WHAT THE TASK ASKS: If a line below contains the word "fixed", count it; give only the total.

SOURCE MATERIAL:
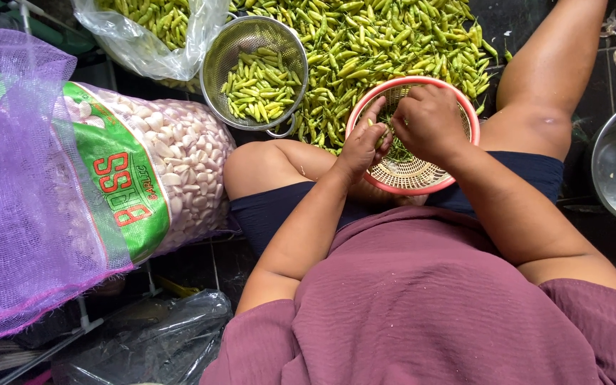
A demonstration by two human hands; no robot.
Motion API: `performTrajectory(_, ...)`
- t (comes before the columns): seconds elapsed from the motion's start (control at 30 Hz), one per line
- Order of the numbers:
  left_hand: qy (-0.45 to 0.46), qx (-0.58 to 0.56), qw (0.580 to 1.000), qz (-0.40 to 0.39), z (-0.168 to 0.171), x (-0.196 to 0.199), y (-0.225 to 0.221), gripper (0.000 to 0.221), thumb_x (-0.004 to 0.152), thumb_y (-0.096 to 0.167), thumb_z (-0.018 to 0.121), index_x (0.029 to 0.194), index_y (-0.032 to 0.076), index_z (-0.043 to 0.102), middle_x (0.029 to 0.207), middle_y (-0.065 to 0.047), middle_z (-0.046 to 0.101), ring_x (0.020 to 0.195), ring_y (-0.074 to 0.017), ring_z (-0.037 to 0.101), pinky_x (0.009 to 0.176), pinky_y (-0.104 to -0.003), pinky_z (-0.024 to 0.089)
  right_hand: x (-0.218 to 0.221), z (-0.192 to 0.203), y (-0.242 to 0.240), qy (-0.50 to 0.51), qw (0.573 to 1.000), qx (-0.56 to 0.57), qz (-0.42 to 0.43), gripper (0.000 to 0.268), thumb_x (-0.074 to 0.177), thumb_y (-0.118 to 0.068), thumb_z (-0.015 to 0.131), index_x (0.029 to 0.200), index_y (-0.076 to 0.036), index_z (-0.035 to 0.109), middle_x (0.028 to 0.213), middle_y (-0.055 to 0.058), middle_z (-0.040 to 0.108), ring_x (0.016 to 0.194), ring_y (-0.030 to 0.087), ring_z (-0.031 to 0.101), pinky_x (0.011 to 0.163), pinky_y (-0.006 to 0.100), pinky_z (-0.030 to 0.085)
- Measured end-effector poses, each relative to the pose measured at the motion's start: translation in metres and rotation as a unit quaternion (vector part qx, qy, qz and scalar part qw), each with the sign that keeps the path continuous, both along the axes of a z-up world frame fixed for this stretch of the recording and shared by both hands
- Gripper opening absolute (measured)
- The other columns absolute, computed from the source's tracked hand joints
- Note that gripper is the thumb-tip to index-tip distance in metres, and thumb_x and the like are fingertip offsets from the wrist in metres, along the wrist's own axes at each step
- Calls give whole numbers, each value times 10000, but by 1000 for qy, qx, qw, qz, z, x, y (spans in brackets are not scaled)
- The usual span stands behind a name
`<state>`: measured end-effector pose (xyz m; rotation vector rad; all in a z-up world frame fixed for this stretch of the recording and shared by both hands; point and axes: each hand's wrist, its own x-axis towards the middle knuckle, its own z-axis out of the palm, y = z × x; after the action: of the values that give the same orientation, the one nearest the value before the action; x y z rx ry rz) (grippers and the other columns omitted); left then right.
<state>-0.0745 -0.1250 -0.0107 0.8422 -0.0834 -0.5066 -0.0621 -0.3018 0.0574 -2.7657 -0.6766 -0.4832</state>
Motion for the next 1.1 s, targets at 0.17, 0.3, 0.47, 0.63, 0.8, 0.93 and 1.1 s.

ANSWER TO THIS TASK: 2